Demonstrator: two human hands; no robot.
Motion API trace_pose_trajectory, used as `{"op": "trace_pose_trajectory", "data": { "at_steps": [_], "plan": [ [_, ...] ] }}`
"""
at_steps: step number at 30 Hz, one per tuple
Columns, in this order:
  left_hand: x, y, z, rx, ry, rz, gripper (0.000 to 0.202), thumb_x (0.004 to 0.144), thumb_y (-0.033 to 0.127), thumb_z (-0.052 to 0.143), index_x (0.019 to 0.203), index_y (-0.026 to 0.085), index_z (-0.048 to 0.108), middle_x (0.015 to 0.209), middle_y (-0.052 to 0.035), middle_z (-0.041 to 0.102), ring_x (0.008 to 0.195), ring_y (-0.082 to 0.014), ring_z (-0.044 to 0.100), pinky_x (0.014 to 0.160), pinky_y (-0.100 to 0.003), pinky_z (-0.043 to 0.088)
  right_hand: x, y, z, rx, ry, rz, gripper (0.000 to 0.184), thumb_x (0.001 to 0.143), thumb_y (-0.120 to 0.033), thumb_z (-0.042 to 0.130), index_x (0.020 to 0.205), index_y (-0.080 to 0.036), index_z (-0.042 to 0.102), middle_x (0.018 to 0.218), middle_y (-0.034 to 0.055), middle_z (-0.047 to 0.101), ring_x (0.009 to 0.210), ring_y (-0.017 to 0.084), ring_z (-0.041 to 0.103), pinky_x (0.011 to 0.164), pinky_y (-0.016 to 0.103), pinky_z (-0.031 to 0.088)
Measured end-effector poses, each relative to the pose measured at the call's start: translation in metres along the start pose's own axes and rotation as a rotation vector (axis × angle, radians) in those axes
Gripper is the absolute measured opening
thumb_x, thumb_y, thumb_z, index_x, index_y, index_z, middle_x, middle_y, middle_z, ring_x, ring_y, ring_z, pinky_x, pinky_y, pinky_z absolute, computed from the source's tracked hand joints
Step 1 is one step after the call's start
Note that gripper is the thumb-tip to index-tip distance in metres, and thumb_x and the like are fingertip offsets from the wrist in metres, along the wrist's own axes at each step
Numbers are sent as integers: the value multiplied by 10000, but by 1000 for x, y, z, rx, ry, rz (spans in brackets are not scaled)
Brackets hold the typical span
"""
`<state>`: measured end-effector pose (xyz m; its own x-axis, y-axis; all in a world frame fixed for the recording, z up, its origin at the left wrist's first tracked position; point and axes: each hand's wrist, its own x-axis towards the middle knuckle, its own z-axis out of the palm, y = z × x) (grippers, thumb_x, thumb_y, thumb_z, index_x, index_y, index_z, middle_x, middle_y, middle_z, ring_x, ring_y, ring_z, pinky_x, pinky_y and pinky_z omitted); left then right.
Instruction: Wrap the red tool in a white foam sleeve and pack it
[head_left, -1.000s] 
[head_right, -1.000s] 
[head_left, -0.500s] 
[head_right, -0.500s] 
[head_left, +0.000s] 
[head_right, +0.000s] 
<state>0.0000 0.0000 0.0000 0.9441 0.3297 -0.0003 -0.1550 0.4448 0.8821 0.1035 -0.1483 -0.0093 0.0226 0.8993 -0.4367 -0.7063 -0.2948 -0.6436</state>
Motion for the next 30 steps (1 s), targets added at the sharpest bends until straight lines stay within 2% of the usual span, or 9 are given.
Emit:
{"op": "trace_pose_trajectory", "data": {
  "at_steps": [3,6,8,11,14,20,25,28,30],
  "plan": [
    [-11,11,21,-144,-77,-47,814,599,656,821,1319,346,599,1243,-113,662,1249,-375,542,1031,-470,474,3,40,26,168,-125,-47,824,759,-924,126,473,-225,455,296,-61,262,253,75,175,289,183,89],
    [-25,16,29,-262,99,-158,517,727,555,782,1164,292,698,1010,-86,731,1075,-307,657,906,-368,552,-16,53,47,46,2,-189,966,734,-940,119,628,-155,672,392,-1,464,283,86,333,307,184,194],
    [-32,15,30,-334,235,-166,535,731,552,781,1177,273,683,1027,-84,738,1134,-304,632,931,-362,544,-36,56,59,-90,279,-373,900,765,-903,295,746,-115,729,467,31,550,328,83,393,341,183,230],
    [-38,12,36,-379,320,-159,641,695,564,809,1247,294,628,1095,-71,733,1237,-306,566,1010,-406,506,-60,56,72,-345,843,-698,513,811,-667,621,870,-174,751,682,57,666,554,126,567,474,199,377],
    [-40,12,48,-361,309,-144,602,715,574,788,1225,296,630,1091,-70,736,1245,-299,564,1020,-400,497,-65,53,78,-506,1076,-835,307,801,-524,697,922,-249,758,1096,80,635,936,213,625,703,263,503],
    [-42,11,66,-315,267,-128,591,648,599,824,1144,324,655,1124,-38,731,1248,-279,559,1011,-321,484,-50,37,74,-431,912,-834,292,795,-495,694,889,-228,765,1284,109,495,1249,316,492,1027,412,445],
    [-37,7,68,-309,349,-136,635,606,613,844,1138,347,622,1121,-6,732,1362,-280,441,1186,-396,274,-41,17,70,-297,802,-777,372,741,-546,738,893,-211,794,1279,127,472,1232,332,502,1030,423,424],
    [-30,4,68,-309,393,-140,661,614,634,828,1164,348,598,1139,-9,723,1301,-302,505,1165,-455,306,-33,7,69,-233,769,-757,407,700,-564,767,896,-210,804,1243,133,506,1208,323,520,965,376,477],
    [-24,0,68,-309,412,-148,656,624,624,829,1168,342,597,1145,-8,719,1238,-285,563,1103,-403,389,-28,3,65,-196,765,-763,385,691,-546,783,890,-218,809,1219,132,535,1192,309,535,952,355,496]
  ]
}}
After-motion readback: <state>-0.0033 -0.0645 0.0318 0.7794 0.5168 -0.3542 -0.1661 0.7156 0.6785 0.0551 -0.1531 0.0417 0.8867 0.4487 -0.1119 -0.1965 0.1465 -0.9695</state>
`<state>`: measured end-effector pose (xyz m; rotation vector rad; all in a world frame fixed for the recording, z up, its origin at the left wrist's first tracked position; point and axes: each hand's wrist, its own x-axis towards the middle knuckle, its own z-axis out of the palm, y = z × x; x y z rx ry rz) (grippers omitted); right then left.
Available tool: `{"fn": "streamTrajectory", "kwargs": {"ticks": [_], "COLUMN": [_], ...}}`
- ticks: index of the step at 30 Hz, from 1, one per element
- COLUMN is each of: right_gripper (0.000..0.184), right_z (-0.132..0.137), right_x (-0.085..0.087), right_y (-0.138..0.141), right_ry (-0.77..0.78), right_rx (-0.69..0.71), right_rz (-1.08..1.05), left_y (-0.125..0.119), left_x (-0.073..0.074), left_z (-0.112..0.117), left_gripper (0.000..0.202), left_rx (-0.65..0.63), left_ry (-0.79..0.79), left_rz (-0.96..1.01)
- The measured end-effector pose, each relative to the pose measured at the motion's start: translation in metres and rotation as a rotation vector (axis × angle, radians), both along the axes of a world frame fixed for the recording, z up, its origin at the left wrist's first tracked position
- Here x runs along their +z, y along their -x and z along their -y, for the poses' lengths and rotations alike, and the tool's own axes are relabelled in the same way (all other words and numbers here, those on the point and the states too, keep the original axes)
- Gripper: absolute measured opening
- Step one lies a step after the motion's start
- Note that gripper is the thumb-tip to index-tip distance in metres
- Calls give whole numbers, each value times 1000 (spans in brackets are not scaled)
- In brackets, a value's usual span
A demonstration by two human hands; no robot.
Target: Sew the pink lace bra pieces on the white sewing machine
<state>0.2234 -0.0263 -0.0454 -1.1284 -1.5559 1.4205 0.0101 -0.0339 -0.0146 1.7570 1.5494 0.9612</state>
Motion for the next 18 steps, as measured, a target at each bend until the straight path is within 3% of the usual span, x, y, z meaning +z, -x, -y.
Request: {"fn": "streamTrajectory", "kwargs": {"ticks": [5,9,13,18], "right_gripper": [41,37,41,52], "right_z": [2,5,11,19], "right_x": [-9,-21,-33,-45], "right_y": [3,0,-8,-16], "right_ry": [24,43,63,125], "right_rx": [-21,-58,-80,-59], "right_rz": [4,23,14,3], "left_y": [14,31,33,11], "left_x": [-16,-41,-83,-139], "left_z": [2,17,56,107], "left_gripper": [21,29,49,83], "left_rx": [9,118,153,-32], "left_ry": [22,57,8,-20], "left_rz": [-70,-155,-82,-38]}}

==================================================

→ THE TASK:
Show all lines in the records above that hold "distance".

→ RESULT OF THE TASK:
Note that gripper is the thumb-tip to index-tip distance in metres, and thumb_x and the like are fingertip offsets from the wrist in metres, along the wrist's own axes at each step
- Note that gripper is the thumb-tip to index-tip distance in metres

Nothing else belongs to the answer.